美羽は「Mihco」こと本田美波から昨日奪ったスマホの「【公式】Mihco」のツイッターを立ち上げると、タイトルに「「#Mihcoとやりパ」まもなくスタート!」のタイトルと本人コメント欄に「みんなお待たせ~!「Mihco」は302号室にいるよ~!お友達も一人いるけど一緒に遊んであげてね~!カギは一階にある302号室の集合ポストに入ってま~す。都合上、マンション正面口は使えないので横の自転車置き場の裏口から入ってね!じゃあ、楽しみに待ってま~す!」にタグで「#やりパスタート」、「#生OK!」、「#撮影OK」、「#動画拡散希望」と打ち込み送信した。
「これで「Mihco」もお終いね…。私の邪魔をする奴はみんなボロボロになって死んでしまえばいい。ふふふ。」
と独り言を言いながら、ウイークリーマンション周辺に路上駐車したお世辞にも「品」があるとは言えない大型ワゴンの改造車の車列を見つめた。
「ピロリーン」陽菜のスマホが鳴った。「Mihco」のツイッターの新着メッセージが更新された。内容を目にした陽菜とその後ろから画面を覗き込む稀世と直が「なんじゃこれ!とことん美羽いう奴は性格が歪んどんな。」、「せやな、こいつもあとでお仕置きが必要やのう。」と憤慨した。
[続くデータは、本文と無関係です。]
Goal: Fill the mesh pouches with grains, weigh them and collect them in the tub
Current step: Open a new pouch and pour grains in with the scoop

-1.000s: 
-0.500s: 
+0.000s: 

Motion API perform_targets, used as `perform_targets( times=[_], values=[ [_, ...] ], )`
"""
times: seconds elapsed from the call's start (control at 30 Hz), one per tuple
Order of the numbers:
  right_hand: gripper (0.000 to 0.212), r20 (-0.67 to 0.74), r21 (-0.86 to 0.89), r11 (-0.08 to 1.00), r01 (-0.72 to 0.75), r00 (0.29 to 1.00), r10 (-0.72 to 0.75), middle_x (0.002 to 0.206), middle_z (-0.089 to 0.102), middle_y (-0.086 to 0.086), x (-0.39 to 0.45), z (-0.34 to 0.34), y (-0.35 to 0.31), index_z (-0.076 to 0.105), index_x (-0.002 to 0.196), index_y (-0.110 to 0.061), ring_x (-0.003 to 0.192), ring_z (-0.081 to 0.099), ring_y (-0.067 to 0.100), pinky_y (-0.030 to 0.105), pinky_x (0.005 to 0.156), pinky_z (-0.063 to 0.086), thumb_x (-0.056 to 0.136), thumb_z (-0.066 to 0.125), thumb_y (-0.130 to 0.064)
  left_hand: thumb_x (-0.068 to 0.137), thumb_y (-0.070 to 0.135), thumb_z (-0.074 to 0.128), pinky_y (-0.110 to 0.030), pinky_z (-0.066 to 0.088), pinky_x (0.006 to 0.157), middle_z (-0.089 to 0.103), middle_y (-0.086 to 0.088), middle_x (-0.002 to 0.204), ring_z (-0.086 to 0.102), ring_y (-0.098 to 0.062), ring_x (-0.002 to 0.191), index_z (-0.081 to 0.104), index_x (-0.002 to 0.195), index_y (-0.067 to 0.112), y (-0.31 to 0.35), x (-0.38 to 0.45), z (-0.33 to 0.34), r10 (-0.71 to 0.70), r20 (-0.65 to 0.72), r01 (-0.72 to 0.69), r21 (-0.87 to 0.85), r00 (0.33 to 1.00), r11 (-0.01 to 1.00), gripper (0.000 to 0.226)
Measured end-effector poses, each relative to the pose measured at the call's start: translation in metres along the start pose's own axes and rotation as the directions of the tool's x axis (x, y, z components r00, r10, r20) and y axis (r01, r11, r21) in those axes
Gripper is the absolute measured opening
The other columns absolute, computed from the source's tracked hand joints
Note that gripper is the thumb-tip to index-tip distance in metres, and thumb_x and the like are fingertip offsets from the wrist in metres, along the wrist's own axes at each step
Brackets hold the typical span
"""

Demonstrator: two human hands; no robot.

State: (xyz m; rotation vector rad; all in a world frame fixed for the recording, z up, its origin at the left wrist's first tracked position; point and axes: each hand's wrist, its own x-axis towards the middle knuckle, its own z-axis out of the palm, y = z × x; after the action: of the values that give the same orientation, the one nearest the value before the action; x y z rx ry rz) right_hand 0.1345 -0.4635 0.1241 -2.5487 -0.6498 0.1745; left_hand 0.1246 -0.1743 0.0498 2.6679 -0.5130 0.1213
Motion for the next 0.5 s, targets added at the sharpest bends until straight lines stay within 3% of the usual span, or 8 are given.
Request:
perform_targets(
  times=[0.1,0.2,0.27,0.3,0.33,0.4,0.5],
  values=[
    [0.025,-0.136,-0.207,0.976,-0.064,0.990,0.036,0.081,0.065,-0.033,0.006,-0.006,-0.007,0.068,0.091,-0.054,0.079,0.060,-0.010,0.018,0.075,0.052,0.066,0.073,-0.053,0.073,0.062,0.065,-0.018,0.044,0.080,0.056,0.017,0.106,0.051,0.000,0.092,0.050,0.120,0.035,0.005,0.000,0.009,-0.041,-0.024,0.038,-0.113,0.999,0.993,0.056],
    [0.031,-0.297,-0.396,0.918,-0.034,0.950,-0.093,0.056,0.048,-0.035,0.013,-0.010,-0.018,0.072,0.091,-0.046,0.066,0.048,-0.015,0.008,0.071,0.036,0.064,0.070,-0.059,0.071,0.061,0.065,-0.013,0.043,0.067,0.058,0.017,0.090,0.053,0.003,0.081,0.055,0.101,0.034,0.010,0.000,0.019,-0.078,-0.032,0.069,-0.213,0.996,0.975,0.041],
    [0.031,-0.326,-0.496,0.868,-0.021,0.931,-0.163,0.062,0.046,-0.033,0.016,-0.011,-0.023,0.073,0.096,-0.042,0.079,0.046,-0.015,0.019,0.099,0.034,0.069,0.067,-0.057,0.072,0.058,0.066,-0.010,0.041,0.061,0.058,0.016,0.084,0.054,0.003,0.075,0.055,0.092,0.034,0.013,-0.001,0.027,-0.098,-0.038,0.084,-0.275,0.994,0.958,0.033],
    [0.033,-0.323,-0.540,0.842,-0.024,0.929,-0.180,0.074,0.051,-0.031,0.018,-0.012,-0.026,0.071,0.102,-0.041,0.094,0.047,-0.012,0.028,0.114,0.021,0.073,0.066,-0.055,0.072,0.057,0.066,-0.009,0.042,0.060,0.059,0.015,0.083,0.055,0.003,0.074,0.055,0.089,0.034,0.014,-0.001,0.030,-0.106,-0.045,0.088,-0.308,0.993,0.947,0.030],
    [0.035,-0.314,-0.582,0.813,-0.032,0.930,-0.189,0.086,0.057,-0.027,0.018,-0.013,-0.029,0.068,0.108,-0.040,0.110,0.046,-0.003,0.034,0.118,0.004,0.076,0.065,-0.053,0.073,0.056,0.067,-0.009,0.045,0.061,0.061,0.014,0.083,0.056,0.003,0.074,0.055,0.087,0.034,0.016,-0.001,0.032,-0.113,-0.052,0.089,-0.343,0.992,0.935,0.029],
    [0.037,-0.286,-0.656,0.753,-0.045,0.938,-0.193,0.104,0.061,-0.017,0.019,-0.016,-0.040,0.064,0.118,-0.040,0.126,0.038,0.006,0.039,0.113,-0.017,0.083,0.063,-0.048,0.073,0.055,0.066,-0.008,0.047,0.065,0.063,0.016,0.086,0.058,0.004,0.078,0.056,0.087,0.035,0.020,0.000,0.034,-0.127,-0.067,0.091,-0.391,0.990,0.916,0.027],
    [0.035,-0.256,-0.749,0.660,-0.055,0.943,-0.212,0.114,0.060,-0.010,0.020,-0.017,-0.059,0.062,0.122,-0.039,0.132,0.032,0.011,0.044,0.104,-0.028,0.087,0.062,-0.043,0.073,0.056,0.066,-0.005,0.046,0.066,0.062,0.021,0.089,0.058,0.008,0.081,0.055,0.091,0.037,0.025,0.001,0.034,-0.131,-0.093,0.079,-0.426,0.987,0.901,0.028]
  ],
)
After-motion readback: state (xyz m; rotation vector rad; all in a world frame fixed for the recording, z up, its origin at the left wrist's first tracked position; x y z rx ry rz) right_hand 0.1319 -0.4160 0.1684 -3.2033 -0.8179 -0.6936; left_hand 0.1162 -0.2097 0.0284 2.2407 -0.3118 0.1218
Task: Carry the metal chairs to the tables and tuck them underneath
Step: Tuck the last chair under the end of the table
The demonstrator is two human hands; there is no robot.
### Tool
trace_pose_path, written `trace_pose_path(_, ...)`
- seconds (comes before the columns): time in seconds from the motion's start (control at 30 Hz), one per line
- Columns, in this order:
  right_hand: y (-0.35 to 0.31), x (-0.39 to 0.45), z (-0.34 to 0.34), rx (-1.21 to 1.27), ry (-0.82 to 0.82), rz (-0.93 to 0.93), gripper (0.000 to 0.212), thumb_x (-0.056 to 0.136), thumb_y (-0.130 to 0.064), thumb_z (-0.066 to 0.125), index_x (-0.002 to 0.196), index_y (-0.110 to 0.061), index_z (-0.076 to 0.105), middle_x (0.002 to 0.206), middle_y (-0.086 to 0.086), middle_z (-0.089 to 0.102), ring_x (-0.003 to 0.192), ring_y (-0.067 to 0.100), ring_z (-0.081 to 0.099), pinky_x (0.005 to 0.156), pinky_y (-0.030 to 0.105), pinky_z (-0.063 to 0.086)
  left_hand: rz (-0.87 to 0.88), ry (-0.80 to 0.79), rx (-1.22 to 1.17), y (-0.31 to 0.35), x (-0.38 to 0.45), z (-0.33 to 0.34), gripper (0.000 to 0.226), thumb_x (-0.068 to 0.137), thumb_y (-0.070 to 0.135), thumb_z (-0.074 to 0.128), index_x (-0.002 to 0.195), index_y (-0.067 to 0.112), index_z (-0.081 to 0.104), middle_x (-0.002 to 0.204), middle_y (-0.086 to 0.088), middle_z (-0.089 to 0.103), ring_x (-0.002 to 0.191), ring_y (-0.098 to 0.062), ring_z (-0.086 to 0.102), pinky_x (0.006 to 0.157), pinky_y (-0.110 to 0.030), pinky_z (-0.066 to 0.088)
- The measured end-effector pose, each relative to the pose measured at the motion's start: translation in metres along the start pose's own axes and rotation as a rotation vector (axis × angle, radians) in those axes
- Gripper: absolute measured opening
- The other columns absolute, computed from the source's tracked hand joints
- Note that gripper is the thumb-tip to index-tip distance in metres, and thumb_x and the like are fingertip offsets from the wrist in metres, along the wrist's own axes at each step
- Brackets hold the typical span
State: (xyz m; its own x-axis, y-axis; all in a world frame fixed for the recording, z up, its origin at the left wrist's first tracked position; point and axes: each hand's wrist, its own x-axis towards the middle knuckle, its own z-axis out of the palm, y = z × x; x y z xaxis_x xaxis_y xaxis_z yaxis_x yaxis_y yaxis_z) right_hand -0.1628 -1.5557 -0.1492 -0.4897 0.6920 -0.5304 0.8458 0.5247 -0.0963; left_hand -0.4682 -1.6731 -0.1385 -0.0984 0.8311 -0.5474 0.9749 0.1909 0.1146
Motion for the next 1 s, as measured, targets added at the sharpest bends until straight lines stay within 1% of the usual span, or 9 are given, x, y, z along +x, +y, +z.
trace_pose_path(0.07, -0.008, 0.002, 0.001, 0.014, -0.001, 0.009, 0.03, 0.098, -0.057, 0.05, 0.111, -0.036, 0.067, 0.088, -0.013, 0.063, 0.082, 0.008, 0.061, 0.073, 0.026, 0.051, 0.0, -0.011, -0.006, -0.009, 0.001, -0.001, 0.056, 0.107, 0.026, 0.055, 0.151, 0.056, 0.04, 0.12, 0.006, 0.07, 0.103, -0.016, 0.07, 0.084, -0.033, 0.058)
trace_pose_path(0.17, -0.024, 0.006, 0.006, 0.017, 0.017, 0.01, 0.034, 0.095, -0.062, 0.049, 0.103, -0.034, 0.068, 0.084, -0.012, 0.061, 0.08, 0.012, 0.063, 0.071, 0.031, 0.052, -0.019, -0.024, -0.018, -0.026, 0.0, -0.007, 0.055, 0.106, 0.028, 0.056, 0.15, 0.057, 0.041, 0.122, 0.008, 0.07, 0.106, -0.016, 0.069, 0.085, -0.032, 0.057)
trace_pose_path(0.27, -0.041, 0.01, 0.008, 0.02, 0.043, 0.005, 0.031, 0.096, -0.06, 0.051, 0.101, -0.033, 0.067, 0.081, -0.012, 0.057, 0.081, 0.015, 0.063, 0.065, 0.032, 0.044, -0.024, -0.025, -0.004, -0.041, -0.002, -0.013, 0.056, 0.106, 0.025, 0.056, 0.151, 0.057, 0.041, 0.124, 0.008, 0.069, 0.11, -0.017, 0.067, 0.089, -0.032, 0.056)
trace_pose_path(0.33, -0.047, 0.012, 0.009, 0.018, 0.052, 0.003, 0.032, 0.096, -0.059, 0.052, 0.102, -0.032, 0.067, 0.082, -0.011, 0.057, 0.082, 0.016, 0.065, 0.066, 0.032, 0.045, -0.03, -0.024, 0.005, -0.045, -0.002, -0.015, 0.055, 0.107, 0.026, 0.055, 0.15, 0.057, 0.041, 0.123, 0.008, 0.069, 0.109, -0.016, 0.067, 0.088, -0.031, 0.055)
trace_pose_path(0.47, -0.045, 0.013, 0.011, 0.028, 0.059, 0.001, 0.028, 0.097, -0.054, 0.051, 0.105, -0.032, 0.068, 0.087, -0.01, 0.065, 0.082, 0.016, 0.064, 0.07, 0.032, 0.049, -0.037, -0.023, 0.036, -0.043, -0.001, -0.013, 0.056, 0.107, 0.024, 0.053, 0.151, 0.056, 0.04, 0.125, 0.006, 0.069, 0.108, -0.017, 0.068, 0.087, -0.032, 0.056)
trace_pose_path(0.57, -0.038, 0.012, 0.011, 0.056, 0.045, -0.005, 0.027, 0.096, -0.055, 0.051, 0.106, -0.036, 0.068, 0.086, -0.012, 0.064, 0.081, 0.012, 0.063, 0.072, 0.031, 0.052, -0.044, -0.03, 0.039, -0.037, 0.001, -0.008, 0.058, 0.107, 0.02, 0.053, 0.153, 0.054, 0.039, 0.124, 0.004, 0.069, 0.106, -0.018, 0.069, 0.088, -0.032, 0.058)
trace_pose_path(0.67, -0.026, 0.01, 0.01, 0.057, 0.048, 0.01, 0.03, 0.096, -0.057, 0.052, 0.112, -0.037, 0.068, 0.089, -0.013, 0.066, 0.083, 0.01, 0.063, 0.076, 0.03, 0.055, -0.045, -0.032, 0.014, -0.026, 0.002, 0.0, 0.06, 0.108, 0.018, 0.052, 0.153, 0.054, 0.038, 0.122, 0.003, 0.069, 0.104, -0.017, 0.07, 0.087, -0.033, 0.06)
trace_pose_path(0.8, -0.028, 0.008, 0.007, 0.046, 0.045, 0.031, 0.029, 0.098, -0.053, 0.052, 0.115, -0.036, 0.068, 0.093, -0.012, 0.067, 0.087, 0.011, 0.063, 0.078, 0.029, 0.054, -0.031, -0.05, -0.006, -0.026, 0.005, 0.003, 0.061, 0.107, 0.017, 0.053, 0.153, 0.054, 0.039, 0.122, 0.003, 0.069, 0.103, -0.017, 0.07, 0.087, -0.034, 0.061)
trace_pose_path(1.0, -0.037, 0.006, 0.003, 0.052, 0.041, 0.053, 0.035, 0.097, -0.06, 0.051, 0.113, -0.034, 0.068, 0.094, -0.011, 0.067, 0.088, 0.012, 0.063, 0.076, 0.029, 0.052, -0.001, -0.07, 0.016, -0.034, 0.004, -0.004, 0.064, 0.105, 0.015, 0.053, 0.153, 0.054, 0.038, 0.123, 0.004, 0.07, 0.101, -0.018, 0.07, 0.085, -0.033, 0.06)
陽菜は「みんな、もう来るよ!準備はできてるよね?」とブルートゥースのイヤホンマイクで声をかけると、「了解!」、「OK」、「大丈夫」とグループ会話の通信が入ってきた。
「じゃあ、私と舩君は二階に行くわ。三階は稀世姉さんと直さんに任せるね。まあ、お二人に関しては何も心配はしてへんけどね。じゃあ、三朗兄さんはモニターお願いしますね。羽藤さんは全体指示をお願いします。一階はなっちゃんがやりすぎんようにまりあさんお願いしますね!じゃあ、ミッションフェーズ1スタート!」
陽菜と舩阪は部屋を出て中央の階段で二階へ、稀世と直は三階非常階段にむかった。
「ピロリーン」再び「Mihco」のツイッターが更新された。「もう待ちきれない!」のタイトルの下に
「Mihcoは302号室のユニットバスにいます。恥ずかしいけどMihcoの「性癖」書き込んじゃうね!私「首絞め」られちゃうとすぐいっちゃうの。正直に言います。「Mihco」は「どM」です。「きゃ~!」何書いてるんやろ。「恥ずかしい~」!あと、たくさんの人に同時に攻められたいかな(笑)!ワクワク!」
とメッセージが届いた。喫茶店の向かいで男たちの歓声が上がっているのが窓越しでもわかる。(えっ、なにこれ?私、こんなメッセージ送ってないわよ。どうなってるの?「Mihco」の入力パスワードは私しか知らないはずなのに…。)と美羽は手に持った「Mihco」のスマホをチェックした。管理画面に今受信したメッセージが追加されていた。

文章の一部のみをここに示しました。